**Problem**
The required output is the lines below from the line containing "For two of the axes: 10" to the line containing "8.0, -2.8, 5.3", inclusive, retyped exactly. No other lines belong in it.

**Recorded data**
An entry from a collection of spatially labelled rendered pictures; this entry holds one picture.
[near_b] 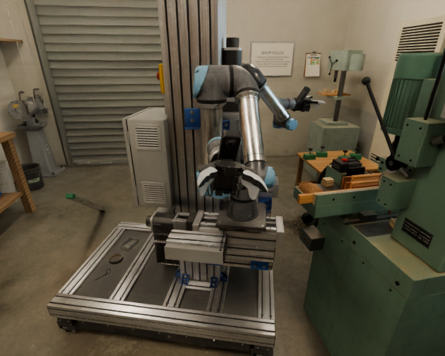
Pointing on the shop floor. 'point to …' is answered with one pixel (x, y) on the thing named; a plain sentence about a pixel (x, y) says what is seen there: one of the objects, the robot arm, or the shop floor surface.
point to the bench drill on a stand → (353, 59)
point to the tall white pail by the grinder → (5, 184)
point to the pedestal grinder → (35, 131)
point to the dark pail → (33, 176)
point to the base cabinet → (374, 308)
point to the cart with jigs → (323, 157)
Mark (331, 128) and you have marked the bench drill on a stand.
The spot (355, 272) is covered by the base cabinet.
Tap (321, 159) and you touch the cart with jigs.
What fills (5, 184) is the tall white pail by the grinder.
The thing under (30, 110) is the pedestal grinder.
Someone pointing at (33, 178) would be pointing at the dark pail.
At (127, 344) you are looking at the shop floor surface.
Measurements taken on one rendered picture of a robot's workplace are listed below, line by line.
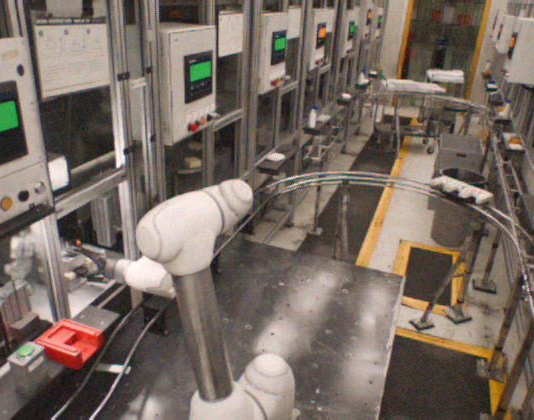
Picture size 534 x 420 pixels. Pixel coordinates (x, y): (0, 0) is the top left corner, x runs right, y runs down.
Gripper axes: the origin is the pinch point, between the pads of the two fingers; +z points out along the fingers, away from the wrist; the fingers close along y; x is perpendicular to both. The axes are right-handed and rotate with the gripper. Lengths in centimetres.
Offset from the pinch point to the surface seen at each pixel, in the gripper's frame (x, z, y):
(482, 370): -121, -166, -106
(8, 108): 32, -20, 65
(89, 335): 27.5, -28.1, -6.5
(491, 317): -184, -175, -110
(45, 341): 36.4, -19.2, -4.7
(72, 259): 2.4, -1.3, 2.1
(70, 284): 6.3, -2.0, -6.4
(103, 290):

---

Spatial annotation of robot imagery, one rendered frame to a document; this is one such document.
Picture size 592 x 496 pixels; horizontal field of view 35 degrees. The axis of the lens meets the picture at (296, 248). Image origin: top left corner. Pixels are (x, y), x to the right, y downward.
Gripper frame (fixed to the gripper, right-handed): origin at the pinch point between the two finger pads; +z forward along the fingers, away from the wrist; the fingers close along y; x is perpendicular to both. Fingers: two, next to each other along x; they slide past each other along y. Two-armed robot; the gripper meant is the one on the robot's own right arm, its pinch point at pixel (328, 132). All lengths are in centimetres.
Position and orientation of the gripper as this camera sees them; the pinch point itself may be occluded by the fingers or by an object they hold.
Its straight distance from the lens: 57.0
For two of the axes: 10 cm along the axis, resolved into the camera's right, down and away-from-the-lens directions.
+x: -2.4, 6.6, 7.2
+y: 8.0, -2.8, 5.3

--

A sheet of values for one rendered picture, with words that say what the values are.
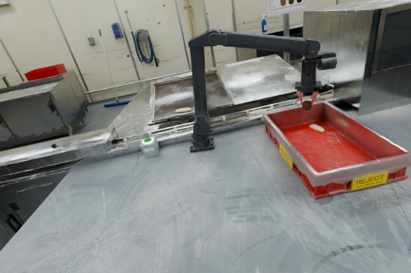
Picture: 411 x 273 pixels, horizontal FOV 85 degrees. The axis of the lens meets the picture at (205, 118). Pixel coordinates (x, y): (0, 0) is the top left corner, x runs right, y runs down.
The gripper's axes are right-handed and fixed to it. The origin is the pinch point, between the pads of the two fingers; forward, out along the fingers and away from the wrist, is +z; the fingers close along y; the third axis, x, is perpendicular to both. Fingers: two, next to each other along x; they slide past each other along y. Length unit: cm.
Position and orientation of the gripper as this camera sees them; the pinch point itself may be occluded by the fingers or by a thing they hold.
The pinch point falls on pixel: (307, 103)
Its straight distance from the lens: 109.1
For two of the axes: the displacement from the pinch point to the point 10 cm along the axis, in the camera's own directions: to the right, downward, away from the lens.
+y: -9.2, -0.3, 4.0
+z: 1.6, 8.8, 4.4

**Answer**
For two of the axes: 10 cm along the axis, resolved into the camera's right, down and away-from-the-lens directions.
+x: -2.4, 6.6, 7.2
+y: 8.0, -2.8, 5.3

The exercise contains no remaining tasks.